There are also practical reasons. Start small: prove that a parser handles every edge case, that a compiler preserves meaning, that a refactor did not silently break an invariant. These are theorems about code you actually write. Scale up from there. The world runs on systems that allocate resources: power grids, packet routing, markets matching buyers and sellers. A bug in market infrastructure misallocates capital, distorts prices, rewards the wrong participants. The matching algorithm that assigns medical residents to hospitals, the slot allocation system that schedules aircraft across congested airspace, high-assurance trading systems: these are theorems waiting to be verified. The gap between “we tested it extensively” and “we proved it correct” is the gap between confidence and certainty.
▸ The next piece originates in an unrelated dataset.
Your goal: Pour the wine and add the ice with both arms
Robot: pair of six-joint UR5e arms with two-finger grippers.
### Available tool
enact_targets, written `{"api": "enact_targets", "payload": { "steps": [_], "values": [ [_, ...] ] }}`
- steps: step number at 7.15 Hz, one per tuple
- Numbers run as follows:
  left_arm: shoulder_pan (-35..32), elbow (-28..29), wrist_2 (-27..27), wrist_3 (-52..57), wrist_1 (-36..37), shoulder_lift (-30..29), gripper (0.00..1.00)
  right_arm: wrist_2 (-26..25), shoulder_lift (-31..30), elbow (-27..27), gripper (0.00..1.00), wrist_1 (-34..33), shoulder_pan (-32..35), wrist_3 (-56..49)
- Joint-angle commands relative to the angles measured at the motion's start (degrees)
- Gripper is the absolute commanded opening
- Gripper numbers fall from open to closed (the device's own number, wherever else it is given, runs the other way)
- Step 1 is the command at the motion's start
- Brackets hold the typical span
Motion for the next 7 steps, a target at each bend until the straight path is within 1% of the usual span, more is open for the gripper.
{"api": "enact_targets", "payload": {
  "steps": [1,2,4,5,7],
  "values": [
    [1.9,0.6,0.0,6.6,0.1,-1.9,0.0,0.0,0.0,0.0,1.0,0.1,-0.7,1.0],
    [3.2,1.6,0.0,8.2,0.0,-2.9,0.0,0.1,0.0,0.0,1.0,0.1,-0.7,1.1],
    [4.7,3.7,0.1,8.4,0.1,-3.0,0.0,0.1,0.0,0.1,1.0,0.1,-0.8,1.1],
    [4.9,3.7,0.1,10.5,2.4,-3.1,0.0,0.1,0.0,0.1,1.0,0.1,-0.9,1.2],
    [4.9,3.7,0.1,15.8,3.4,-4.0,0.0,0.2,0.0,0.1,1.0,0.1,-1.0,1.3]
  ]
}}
Most people do not need dependent type theory or formal verification for their day jobs. But necessity is a boring criterion for what to learn. Humans decipher Linear B, collide particle jets to conjure baryons from vacuum, compose fugues, map the cosmic microwave background to the first seconds after time began, and verify QED’s prediction of the electron magnetic moment to twelve decimal places. None of these have direct economic outcomes (yet), yet we do them anyway. Much of this text is about similar pursuits that are still early and straddle the line between practical and theoretical, but this is where the future is always born.

But what makes this cluster of ideas so rewarding is the overarching big ideas and trends. When a proof type-checks, it is correct. The compiler does not care about your reputation or your confidence. It cares whether the logic holds. You discover what you actually understand versus what you thought you understood. A proof assistant is a bicycle for the mind: it amplifies your ability to think correctly.
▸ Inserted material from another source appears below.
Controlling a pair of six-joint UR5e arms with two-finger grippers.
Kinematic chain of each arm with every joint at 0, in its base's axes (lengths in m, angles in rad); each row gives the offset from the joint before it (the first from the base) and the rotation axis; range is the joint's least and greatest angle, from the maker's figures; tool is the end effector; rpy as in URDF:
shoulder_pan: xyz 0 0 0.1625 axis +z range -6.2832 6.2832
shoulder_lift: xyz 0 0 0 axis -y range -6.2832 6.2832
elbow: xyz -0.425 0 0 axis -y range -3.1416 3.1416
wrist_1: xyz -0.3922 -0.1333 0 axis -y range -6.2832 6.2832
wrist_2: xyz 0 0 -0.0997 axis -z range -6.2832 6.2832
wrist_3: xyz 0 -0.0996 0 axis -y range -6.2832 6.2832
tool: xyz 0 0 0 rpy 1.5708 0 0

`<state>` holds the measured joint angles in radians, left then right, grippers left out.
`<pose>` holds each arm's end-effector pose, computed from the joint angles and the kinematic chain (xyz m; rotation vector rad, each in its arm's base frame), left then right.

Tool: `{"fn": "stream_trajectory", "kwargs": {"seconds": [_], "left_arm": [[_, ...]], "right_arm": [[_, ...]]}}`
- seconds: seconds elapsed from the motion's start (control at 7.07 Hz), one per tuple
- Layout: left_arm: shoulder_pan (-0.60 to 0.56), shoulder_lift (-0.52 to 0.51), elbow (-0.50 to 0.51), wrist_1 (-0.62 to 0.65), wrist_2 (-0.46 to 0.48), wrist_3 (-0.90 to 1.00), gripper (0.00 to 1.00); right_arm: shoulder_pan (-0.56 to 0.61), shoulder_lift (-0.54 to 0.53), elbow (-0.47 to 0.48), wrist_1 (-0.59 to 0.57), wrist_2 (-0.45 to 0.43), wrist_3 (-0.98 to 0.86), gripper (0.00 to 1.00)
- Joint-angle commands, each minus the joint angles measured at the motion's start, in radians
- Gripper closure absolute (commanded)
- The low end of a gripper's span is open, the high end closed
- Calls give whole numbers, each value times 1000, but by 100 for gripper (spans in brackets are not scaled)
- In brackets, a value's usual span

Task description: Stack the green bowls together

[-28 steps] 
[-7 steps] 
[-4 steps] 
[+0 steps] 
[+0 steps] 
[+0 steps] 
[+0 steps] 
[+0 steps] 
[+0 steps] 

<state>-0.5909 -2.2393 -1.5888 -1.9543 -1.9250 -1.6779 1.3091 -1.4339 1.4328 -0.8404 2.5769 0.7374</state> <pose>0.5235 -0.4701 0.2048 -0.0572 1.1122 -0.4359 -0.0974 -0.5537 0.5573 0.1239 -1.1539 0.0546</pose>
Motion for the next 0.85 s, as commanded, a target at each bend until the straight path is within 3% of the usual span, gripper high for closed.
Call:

Lean will not let you wave your hands. It will not accept “it is obvious that”, “because of abstract nonsense” or “this margin is too narrow” as justifications. The feedback loop is immediate and unforgiving. This can be frustrating, but it is also what makes the successes satisfying. When a proof finally compiles, you know it works.

There is a kind of peace in this. The world outside is full of claims that cannot be verified, arguments that cannot be resolved, systems that fail in ways no one predicted. Inside a proof assistant, the rules are clear. A theorem holds or it does not. The machine tells you which. You can build something that will still be correct in a hundred years, long after the context that motivated it has faded. The difficulty is part of the appeal. Easy things do not teach you much, and they do not last.
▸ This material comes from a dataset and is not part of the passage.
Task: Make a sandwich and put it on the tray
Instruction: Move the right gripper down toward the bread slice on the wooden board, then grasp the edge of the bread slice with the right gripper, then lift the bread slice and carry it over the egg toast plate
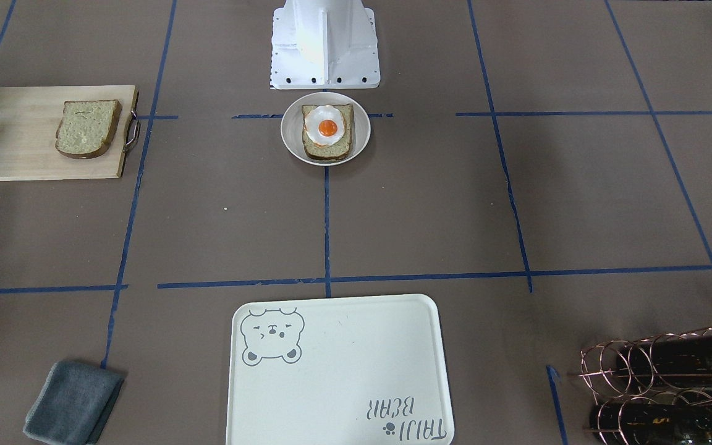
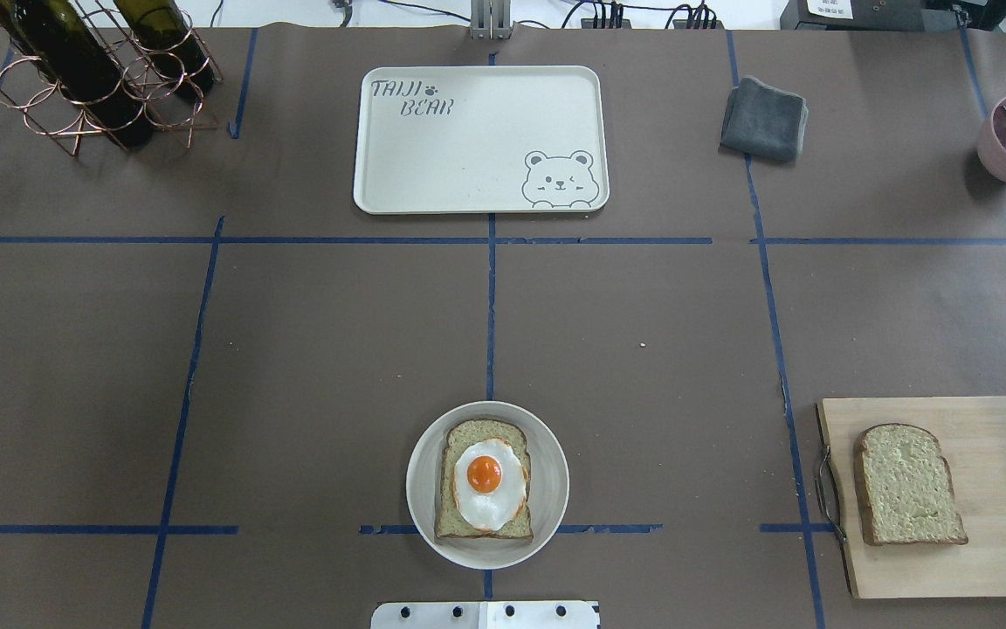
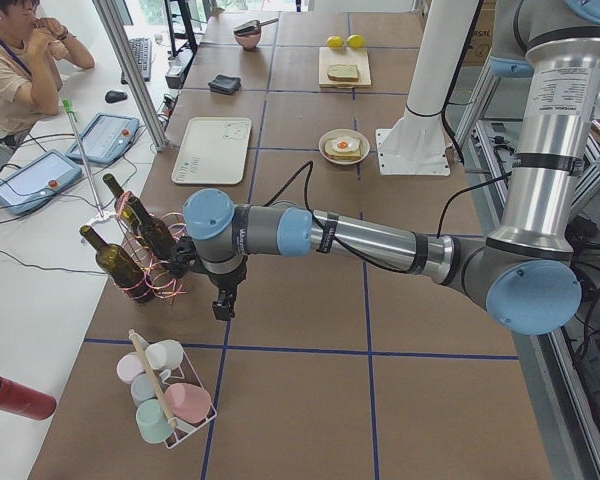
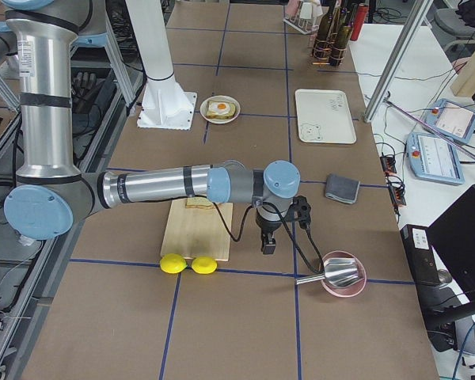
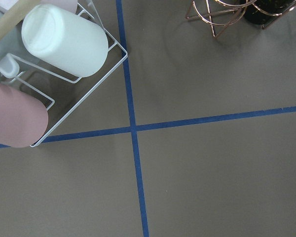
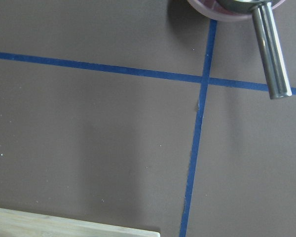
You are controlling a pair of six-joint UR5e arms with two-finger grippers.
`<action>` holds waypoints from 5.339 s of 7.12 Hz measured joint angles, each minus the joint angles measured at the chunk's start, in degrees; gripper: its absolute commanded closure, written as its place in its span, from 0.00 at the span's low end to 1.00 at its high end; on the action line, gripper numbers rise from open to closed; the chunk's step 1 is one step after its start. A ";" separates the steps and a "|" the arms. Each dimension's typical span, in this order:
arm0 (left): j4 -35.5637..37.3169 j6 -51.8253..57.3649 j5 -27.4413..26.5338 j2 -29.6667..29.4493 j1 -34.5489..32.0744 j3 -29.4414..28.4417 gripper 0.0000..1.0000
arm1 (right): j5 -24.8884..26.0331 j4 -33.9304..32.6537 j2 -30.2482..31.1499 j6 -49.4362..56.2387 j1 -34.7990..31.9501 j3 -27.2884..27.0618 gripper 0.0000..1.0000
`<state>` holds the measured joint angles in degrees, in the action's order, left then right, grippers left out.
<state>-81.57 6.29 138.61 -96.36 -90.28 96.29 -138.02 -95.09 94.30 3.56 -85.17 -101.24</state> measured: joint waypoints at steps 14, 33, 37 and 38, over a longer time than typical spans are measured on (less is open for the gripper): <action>-10.31 -0.57 7.02 1.00 0.81 1.61 0.00 | 26.32 63.34 23.47 -84.61 52.56 -8.97 0.32; -11.80 -4.16 6.92 1.26 0.73 2.49 0.00 | 20.93 79.40 9.95 -101.37 54.10 -11.74 1.00; -11.86 -4.00 6.99 1.26 0.73 2.46 0.00 | 27.40 72.76 -13.85 -108.85 63.13 -5.08 1.00; -11.86 -3.97 7.01 1.26 0.72 2.45 0.00 | 30.85 71.12 -15.77 -108.88 66.49 -3.79 1.00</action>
<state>-93.43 2.32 145.62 -95.10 -89.56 98.74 -107.17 -23.97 78.53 -105.32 -18.67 -105.03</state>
If this sounds interesting, keep reading. If not, there are plenty of other things worth learning.

Why Lean Specifically?

Among proof assistants, several mature options exist. Coq has the largest ecosystem and decades of industrial use. Isabelle offers powerful automation and a massive library of formalized mathematics. Agda provides elegant dependent types with a minimalist core. Each has devoted communities and hard-won expertise. The choice between them involves tradeoffs: Coq’s tactic language is battle-tested but showing its age; Isabelle’s automation can feel like magic until it fails mysteriously; Agda prioritizes purity over pragmatism.

Lean 4 occupies a distinctive position. The system emerged from Microsoft Research in 2013 and has evolved through four major versions. Lean 4, released in 2021, was a ground-up rewrite that reimagined the tool as both proof assistant and practical programming language. The implementation is largely written in Lean itself, a feat of bootstrapping that demonstrates the language’s capabilities. The mathematical library, Mathlib, contains over a million lines of formalized mathematics spanning algebra, analysis, topology, number theory, and beyond.

Lean has better tooling than other theorem provers. The error messages are informative. The IDE integration works. You can ask for hints, search the library, and see exactly what remains to prove.

This article series is my (admittedly flawed) attempt to take you from zero knowledge of Lean to writing your own proofs and programs, with enough depth to tackle real problems. Whether you finish it or abandon it halfway through, you will have spent your time on something worthwhile.